*Activity:* Copy exactly the line that contains "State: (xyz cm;" plus all remaining lines of the data, and leave out every line before it.

*Data provided:*
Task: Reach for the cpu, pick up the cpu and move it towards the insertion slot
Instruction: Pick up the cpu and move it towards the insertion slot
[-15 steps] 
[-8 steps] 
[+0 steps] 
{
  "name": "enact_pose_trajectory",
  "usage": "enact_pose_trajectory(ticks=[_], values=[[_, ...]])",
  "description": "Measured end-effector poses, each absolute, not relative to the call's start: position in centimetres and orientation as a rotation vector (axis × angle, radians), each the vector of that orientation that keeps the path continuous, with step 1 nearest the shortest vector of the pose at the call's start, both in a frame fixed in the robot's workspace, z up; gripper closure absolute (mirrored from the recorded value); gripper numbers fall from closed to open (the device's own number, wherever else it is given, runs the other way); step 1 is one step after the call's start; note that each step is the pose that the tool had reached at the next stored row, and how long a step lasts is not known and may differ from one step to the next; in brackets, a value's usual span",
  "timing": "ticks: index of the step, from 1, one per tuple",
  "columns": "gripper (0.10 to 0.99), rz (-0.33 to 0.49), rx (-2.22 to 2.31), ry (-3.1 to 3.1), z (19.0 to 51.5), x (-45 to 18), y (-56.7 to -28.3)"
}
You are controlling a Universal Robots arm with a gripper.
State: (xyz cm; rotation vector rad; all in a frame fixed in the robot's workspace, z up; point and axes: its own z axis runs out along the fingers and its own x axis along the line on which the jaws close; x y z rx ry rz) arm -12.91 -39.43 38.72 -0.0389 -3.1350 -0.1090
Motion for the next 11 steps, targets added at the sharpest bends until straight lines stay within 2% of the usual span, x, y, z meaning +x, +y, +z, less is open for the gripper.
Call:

*Solution to this exercise:*
State: (xyz cm; rotation vector rad; all in a frame fixed in the robot's workspace, z up; point and axes: its own z axis runs out along the fingers and its own x axis along the line on which the jaws close; x y z rx ry rz) arm -12.91 -39.43 38.72 -0.0389 -3.1350 -0.1090
Motion for the next 11 steps, targets added at the sharpest bends until straight lines stay within 2% of the usual span, x, y, z meaning +x, +y, +z, less is open for the gripper.
Call:

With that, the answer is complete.